● Task brief:
Whenever a line in the listing contains "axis", copy that line.
[[ Data segment open ]]
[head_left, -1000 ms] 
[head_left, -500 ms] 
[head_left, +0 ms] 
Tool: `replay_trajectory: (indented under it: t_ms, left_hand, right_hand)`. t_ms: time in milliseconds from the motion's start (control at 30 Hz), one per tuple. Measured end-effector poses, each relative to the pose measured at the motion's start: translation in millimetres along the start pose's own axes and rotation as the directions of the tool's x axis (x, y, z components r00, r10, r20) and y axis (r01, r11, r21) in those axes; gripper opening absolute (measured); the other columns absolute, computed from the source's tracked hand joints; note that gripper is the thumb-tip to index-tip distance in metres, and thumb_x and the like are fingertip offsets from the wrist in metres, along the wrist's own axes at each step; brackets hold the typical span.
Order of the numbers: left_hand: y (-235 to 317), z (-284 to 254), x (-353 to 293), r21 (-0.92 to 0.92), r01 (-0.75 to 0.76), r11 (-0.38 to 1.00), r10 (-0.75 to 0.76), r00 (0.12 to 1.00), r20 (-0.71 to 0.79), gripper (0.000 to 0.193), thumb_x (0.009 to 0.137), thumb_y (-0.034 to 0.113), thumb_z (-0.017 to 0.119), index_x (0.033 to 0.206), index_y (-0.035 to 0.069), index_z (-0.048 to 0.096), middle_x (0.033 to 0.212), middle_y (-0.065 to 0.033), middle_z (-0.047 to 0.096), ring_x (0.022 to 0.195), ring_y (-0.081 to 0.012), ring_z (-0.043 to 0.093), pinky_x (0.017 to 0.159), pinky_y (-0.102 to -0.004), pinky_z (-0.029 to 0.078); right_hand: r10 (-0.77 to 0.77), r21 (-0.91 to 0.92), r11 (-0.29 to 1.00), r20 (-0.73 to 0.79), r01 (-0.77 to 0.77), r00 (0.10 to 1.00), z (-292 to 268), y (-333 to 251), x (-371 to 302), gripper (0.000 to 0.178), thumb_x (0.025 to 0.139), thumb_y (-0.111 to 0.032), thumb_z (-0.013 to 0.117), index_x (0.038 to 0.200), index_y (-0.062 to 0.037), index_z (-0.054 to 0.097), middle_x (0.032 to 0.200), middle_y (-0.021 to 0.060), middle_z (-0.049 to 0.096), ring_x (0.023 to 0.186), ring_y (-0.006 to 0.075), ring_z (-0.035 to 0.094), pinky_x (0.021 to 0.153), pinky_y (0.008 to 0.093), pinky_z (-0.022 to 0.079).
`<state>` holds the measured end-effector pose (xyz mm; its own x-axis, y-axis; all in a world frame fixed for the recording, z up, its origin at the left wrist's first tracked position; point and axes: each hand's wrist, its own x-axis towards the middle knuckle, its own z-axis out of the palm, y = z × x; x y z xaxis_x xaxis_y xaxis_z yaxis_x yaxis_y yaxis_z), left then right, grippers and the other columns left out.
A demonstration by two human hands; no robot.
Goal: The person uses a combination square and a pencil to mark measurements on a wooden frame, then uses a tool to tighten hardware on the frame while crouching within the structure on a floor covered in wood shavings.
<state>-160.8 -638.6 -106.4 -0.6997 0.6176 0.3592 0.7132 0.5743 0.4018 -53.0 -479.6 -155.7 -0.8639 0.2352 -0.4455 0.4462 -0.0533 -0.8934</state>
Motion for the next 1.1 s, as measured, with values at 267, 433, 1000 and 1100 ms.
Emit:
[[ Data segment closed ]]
● Response box:
Tool: `replay_trajectory: (indented under it: t_ms, left_hand, right_hand)`. t_ms: time in milliseconds from the motion's start (control at 30 Hz), one per tuple. Measured end-effector poses, each relative to the pose measured at the motion's start: translation in millimetres along the start pose's own axes and rotation as the directions of the tool's x axis (x, y, z components r00, r10, r20) and y axis (r01, r11, r21) in those axes; gripper opening absolute (measured); the other columns absolute, computed from the source's tracked hand joints; note that gripper is the thumb-tip to index-tip distance in metres, and thumb_x and the like are fingertip offsets from the wrist in metres, along the wrist's own axes at each step; brackets hold the typical span.
`<state>` holds the measured end-effector pose (xyz mm; its own x-axis, y-axis; all in a world frame fixed for the recording, z up, its origin at the left wrist's first tracked position; point and axes: each hand's wrist, its own x-axis towards the middle knuckle, its own z-axis out of the palm, y = z × x; x y z xaxis_x xaxis_y xaxis_z yaxis_x yaxis_y yaxis_z), left then right, grippers and the other columns left out.

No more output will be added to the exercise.